We'll be working with four products in this post:
Cloud Storage: the storage service our raw data is stored in
Cloud Data Fusion: the data integration service that will orchestrate our data pipeline
BigQuery: the data warehouse that will store the processed data
AutoML Tables: the service that automatically builds and deploys a machine learning model
The first step is to upload the CSV file into a Cloud Storage bucket so it can be used in the pipeline. Next, you'll want to create an instance of Cloud Data Fusion. Follow the first two steps in the documentation to enable the API and create an instance.
In BigQuery, you'll need to create a table within a new or existing dataset. There’s no need to create a schema; we'll do that automatically in our data pipeline. Let's get started with the pipeline.
Creating the data pipeline
Cloud Data Fusion enables you to build a scalable data integration pipeline for batch or real-time scenarios. You can design the pipeline with UI components that represent standard data sources and transformations. The pipeline is then executed as MapReduce, Spark, or Spark Streaming programs on a Dataproc cluster.
Our pipeline will consist of three steps:
Retrieving the CSV file from Cloud Storage
Transforming the data into a format that is suitable for machine learning
Storing the processed data in a BigQuery table
To get started, click on the Studio view to create a new pipeline. We’ll walk through each step of the pipeline illustrated here.

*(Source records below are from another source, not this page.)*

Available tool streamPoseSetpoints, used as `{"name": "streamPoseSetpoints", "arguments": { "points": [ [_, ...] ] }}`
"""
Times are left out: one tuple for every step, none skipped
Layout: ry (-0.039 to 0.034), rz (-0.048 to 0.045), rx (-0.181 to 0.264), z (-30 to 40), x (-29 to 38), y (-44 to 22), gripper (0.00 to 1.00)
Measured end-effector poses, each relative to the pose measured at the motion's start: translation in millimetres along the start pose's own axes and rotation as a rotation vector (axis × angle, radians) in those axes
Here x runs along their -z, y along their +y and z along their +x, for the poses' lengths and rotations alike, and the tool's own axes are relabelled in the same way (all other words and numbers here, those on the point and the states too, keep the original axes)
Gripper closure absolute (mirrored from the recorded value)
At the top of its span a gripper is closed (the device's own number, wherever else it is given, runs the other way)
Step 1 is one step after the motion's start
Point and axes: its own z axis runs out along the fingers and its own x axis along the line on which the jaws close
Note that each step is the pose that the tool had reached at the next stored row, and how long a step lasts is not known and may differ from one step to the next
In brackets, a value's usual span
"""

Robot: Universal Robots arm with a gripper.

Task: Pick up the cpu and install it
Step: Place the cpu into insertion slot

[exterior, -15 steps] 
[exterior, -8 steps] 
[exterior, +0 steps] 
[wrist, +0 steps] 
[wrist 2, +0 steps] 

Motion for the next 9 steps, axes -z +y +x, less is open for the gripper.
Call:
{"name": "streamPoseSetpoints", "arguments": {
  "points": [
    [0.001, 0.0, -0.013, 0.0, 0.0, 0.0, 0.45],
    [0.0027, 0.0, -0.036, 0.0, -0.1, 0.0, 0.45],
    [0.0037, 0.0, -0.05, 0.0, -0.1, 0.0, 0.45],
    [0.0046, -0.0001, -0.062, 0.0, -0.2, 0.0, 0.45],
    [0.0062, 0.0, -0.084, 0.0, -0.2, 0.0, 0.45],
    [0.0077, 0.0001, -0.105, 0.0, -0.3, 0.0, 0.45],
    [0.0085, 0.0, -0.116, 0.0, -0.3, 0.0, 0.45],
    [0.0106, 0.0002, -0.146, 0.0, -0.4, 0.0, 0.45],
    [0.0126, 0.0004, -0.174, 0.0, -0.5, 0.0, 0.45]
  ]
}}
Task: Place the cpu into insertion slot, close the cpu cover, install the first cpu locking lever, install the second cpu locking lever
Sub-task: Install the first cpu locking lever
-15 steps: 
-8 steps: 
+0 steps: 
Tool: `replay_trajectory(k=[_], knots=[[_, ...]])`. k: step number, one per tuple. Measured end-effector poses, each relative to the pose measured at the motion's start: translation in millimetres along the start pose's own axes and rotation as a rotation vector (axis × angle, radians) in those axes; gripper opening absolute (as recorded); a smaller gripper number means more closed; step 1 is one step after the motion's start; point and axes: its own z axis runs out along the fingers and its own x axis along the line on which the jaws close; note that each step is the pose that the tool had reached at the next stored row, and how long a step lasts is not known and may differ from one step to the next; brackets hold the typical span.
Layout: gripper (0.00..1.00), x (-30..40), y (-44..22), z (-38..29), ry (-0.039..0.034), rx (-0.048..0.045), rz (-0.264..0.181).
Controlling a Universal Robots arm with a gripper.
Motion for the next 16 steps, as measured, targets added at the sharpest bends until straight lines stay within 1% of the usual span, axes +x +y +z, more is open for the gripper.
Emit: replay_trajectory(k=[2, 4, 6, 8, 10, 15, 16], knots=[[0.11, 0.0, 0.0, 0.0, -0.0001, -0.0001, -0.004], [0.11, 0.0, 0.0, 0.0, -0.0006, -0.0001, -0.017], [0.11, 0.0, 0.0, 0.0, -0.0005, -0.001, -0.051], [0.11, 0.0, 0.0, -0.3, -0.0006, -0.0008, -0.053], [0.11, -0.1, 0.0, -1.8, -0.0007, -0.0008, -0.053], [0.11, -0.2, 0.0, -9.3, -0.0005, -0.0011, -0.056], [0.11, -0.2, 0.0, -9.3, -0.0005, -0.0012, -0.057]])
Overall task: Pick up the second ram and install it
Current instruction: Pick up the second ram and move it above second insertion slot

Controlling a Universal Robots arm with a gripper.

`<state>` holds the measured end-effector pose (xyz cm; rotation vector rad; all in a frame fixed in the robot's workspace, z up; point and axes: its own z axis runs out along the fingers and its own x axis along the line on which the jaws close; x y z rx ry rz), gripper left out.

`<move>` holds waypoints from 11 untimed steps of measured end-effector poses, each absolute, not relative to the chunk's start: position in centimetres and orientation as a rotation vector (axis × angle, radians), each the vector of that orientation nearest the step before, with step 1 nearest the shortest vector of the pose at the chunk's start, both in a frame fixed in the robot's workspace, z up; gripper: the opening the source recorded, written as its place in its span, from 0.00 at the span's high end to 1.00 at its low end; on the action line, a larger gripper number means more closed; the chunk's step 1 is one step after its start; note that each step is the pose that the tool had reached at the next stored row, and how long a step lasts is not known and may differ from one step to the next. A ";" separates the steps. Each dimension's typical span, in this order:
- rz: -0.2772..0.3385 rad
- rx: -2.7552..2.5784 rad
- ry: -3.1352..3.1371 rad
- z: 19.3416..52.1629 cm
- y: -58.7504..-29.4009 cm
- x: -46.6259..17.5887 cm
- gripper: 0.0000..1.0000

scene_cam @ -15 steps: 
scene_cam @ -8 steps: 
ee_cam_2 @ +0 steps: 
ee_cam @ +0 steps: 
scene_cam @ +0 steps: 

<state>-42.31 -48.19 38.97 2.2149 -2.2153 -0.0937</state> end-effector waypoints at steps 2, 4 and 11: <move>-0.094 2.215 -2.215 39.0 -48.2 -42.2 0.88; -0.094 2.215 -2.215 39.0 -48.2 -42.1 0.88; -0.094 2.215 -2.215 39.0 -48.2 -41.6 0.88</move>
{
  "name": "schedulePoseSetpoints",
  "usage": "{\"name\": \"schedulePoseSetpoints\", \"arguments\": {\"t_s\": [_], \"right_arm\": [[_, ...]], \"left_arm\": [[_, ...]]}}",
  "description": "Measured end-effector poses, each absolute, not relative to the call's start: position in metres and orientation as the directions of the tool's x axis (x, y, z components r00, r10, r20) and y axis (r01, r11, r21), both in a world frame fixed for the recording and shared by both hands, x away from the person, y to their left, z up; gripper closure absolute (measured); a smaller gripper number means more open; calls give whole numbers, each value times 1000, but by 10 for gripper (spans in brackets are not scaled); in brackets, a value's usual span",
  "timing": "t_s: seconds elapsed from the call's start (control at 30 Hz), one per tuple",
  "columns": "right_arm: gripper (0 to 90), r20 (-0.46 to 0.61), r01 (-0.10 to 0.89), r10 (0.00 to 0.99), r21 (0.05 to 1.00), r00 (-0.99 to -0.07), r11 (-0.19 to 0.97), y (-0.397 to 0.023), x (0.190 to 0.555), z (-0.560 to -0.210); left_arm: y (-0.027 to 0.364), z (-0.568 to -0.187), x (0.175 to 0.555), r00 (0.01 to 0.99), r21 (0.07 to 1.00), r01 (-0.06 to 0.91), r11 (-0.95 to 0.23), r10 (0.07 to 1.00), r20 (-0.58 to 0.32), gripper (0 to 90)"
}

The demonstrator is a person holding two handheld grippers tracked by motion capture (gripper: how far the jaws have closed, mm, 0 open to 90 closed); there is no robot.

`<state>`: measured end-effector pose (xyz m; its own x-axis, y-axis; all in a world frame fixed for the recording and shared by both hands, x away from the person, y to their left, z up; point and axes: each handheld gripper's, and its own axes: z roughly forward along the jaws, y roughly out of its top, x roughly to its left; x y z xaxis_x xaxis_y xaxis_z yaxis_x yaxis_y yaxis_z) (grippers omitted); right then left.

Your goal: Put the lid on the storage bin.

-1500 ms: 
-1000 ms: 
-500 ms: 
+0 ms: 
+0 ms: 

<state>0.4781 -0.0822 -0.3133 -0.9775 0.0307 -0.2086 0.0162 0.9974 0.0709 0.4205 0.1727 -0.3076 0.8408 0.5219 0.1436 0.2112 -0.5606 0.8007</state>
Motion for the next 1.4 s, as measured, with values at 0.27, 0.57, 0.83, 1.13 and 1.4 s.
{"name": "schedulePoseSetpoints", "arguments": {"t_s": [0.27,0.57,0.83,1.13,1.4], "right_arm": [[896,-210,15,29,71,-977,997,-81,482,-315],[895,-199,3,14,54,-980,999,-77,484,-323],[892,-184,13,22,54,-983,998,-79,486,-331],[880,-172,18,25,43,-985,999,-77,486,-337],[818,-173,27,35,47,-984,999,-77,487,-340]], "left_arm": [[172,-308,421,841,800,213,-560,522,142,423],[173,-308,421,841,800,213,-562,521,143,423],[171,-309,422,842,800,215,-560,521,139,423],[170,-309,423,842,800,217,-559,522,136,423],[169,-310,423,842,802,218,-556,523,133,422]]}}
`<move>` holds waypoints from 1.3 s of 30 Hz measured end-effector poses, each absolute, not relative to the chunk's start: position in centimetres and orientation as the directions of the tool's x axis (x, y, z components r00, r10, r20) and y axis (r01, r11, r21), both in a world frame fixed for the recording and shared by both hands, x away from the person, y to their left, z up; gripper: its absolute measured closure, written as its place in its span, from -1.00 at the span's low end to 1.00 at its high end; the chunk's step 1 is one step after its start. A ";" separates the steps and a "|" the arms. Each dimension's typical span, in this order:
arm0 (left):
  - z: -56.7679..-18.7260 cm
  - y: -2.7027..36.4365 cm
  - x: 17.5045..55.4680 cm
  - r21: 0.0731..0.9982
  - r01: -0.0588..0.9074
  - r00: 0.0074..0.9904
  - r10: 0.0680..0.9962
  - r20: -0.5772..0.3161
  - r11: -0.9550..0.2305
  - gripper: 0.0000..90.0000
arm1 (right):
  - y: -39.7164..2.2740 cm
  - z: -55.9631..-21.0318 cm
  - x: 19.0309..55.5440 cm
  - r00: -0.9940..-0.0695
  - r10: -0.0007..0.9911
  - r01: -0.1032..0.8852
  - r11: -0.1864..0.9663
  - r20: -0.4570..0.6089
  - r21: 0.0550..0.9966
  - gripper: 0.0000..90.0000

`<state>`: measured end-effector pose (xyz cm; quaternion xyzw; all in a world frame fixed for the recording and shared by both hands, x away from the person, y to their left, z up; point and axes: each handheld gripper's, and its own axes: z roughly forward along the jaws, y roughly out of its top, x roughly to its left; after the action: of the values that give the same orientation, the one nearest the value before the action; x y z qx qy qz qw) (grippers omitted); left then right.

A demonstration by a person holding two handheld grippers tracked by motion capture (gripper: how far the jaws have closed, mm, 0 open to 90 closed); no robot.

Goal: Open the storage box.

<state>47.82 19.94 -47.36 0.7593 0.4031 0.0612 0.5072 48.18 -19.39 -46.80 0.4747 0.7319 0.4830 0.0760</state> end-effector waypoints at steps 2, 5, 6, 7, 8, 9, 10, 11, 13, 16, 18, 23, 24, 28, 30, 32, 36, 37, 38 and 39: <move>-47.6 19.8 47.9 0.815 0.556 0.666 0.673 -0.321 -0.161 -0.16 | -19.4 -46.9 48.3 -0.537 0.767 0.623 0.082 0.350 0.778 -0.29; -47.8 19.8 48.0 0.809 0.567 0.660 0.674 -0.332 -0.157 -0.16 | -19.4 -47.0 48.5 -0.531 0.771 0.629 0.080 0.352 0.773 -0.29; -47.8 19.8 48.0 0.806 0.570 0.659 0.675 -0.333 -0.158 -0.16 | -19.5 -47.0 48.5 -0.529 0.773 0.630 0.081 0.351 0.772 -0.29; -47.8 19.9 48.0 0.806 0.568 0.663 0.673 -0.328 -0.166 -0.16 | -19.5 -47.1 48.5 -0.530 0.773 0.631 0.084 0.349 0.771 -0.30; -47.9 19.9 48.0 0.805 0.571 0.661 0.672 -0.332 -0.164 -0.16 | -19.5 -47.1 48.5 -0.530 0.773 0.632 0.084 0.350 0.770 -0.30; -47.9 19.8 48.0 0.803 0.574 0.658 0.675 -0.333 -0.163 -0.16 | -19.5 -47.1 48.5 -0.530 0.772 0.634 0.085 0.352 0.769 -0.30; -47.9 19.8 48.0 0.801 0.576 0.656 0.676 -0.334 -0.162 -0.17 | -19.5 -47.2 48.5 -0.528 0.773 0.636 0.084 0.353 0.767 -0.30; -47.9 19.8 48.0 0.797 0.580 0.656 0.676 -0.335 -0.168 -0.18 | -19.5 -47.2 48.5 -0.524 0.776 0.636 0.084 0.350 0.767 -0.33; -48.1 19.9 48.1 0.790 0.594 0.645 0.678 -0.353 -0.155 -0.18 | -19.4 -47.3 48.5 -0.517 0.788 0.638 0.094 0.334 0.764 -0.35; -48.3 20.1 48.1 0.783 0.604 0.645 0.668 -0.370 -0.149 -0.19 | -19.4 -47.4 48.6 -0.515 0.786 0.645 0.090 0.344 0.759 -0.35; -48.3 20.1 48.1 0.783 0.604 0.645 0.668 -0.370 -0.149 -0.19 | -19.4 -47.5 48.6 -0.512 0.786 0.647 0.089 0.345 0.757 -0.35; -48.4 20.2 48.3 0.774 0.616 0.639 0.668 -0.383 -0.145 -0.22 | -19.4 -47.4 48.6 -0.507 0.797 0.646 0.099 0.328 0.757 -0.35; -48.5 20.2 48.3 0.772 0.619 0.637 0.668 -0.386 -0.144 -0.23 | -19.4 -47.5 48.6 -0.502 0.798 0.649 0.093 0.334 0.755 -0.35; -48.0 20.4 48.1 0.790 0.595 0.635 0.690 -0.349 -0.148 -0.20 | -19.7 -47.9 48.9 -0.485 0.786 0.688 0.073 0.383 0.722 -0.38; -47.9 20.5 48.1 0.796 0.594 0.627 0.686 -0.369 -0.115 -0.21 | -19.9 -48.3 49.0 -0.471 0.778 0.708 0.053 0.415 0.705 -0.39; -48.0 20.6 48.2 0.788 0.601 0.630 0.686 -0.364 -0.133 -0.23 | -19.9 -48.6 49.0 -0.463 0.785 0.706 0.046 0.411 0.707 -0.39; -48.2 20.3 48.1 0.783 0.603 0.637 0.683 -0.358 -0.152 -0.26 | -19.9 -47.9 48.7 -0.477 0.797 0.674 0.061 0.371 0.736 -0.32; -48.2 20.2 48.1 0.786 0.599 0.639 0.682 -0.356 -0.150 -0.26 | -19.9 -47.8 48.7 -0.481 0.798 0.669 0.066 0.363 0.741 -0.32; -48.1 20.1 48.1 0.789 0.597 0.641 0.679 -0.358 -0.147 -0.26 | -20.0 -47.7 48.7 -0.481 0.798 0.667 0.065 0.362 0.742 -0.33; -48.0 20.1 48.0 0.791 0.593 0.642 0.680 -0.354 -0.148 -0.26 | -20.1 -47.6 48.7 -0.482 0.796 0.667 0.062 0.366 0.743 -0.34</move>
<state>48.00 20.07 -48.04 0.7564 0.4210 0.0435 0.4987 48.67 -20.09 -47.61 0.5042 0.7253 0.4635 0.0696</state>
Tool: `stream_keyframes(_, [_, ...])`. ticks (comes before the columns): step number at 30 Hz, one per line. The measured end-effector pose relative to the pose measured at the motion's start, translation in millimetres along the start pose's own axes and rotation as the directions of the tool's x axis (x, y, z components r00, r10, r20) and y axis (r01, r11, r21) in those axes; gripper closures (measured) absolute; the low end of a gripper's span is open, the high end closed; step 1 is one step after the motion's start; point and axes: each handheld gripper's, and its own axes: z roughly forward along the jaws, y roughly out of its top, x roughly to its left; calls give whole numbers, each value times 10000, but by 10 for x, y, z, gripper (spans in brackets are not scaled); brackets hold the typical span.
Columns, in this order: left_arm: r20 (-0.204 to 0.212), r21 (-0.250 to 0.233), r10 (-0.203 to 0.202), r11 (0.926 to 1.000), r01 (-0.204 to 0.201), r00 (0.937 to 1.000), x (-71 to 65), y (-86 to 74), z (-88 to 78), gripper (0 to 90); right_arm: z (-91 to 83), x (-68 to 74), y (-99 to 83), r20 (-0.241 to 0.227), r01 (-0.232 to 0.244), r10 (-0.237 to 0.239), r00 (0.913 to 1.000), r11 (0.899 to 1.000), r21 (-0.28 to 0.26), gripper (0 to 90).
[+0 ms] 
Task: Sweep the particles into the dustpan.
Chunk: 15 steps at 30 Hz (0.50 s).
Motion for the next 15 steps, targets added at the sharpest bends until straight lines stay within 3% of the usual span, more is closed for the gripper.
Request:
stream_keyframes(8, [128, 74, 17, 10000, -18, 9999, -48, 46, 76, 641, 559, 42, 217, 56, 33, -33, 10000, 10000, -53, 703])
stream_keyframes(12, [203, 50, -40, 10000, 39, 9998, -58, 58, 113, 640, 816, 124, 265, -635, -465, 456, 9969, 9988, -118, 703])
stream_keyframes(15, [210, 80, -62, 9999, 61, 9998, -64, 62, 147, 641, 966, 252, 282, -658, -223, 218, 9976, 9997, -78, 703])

You can drag and drop each node, or plugin, to the canvas and connect them. Let's start with the input node. From the list of Source plugins, add a new GCS plugin to the canvas, then update its properties. Feel free to use your own label and reference name, and make sure that the path matches the location of your CSV file:
- Label: From GCS
- Reference Name: GCS1
- Path: gs://<YOUR_BUCKET>/FDNY_Monthly_Response_Times.csv
Transforming the data
Next, we'll transform the data using the Wrangler plugin—a powerful component that contains a suite of parsing, transformation, and mapping utilities to perform common tasks with data.
From the list of Transform plugins, add a Wrangler plugin and connect its input to the output of "From GCS." You can use whatever label you'd like, such as "FDNY Response Time Wrangler."
Click Wrangle and navigate to the CSV in the storage bucket. Then click the arrow next to body and select Parse -> CSV, with these options set:
- Separate by comma
- Check the box "Set first row as header"
Following a similar process as you did in the parse step, follow these additional steps to complete the transformations:
Parse YEARMONTH as a Simple date
Use custom format: yyyy/MM
Filter out All Incidents under INCIDENTCLASSIFICATION
Filter -> Remove Rows - > Value is "All Fire/Emergency Incidents"
Filter out Citywide under INCIDENTBOROUGH
Filter -> Remove Rows -> Value is "Citywide"
Delete columns body and INCIDENTCOUNT
We don't know the number of incidents prior to the month beginning
Remove the colon from AVERAGERESPONSETIME by:
Find and replace ":" with "" (no quotes)
Convert AVERAGERESPONSETIME to seconds with:
Custom transform: (AVERAGERESPONSETIME / 100) * 60 + (AVERAGERESPONSETIME % 100)
Click Insights near the top to review the data in more detail. Views are provided for each column, and you can also create custom views. The data indicates that there is a good balance of values for each feature, and we see a normal distribution of response times, centered around 270 seconds.
Click to Apply the transformations, and then click to Validate the plugin. You should see "No Errors" shown.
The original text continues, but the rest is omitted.